Además, durante todo el proceso existía la posibilidad del acompañamiento personal. «Teníamos un equipo de 100 acompañantes a los que se les asignaba un grupo de peregrinos y, vía email, iban compartiendo la experiencia. Queríamos evitar que la gente pensara que era un curso. No, era –y es– un itinerario espiritual», asegura el delegado.

Un regalo del Resucitado

El éxito de la iniciativa –que entre los sucesivos challenge ha llegado a 20.000 peregrinos de más de 50 países distintos–, Fernando Arriero lo vive como «un regalo del Resucitado», que «quiso entregarle a la diócesis estas experiencia de evangelización digital para que la cuidásemos».

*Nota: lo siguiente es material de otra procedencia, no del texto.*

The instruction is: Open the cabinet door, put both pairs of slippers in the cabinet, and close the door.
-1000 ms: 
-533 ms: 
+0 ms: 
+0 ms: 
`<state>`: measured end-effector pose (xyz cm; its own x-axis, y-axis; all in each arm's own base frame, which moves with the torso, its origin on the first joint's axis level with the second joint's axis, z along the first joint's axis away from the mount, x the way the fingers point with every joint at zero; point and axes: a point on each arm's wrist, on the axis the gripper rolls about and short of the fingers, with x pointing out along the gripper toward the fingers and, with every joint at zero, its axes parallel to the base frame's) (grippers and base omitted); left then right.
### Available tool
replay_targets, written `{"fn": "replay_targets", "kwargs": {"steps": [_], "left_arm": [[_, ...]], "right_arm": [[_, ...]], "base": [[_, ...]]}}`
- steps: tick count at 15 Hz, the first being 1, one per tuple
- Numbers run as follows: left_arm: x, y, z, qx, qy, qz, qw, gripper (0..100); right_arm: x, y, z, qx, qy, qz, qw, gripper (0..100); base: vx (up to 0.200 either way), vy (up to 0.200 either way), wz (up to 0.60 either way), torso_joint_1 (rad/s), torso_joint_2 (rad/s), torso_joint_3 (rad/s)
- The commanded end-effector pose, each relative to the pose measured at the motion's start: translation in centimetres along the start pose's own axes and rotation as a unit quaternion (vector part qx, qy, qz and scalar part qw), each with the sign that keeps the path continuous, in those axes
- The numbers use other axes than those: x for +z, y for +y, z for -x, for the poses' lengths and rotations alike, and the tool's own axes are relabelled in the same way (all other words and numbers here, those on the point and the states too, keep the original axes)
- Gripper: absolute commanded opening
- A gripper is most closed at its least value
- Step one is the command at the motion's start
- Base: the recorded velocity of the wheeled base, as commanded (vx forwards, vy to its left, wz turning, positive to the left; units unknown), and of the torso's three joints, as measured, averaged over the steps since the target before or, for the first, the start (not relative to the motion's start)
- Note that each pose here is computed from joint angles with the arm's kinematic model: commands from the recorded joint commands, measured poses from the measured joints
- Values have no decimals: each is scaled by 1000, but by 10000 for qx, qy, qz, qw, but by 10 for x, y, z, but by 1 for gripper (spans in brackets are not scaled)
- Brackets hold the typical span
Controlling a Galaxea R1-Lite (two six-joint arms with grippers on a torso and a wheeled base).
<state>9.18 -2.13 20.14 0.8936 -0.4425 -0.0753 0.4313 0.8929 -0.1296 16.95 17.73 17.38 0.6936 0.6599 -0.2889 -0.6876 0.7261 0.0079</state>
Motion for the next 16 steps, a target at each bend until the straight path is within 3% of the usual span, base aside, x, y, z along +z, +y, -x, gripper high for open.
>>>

También le revela que «hay algunas claves que han conectado con la gente, como son la cercanía, un toque de humor, una teología y una espiritualidad fresca, las explicaciones muy pedagógicos y la presencia del tema cultura que hace que sea una iniciativa abierta a todos».

Nuevos challenges

Tras la buena acogida de este primer challenge, «vemos que este regalo no nos lo podemos guardar» y cuando en la diócesis se canceló la peregrinación diocesana a Lourdes, surge el Lourdes Challenge. Ocurre lo mismo con el Camino de Santiago. Y ahora la nueva propuesta es el Auschwitz Challegen, de la mano de Etty Hillesum. «La idea es presentar un abanico grande de propuestas para que entren todos y que la iniciativa puede llegar no solo a la gente de casa», asegura el delegado de Pastoral Juvenil. «Lourdes Challenge tiene un destinatario claro, pero el Camino de Santiago es más abierto y el Auschwitz Challenge es para ver que todas las tradiciones religiosas compartimos unos valores que son evangélicos. Se está apuntando gente muy diversas, de universidad, del ámbito judío y gente muy muy culta…»

El objetivo último es «el encuentro con Jesús de Nazaret», asegura Fernando Arriero. Al final, «lo que proponemos es un itinerario real de espiritualidad para facilitar ese encuentro».

Y además del fruto espiritual, también lo hay económico: «Siempre dejamos abierta la puerta de las donaciones, que posteriormente entregamos a obras sociales». En este campo la iniciativa también ha experimentado un rotundo éxito, pues «después de unos de los challenge le entregamos a Cáritas Rioja casi 15.000 euros. Fue una alegría poder ayudar a otras realidades que ahora están muy doloridas», concluye.